## [Work item]
Say, as a bare number, how many lines of the listing contain "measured".

## [Data block]
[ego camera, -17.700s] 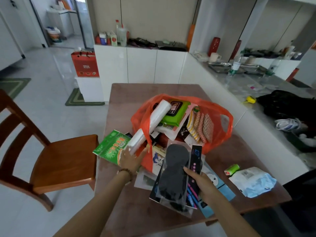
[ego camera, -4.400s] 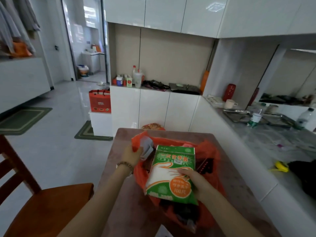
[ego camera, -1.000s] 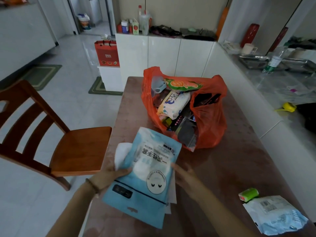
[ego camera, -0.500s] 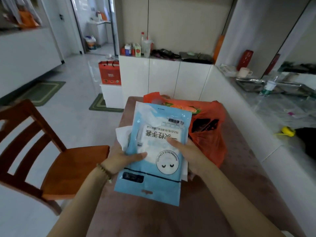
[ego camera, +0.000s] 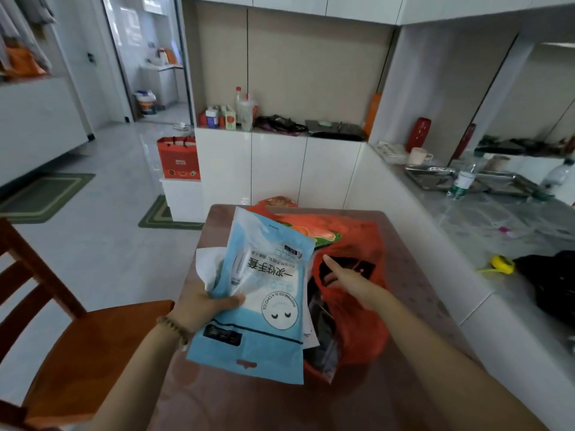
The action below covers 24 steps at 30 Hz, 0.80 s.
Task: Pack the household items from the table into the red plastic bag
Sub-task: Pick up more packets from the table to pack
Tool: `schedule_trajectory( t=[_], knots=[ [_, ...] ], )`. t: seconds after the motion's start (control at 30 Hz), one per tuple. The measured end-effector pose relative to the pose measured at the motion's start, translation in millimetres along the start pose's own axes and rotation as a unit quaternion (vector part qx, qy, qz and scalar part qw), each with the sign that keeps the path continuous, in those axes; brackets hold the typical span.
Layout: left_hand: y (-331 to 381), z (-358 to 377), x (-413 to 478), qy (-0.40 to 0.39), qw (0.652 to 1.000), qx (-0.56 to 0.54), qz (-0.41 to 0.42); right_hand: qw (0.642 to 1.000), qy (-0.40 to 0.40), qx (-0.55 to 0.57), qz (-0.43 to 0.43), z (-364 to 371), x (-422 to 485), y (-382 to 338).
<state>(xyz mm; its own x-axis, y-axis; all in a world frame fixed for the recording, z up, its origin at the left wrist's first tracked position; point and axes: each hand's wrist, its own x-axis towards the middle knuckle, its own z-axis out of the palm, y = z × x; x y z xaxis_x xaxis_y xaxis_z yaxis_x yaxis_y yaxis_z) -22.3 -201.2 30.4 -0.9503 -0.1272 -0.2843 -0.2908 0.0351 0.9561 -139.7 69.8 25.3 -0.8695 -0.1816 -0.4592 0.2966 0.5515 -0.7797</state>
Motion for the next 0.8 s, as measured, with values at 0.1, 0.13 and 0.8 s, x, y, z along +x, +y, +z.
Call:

## [Exercise response]
2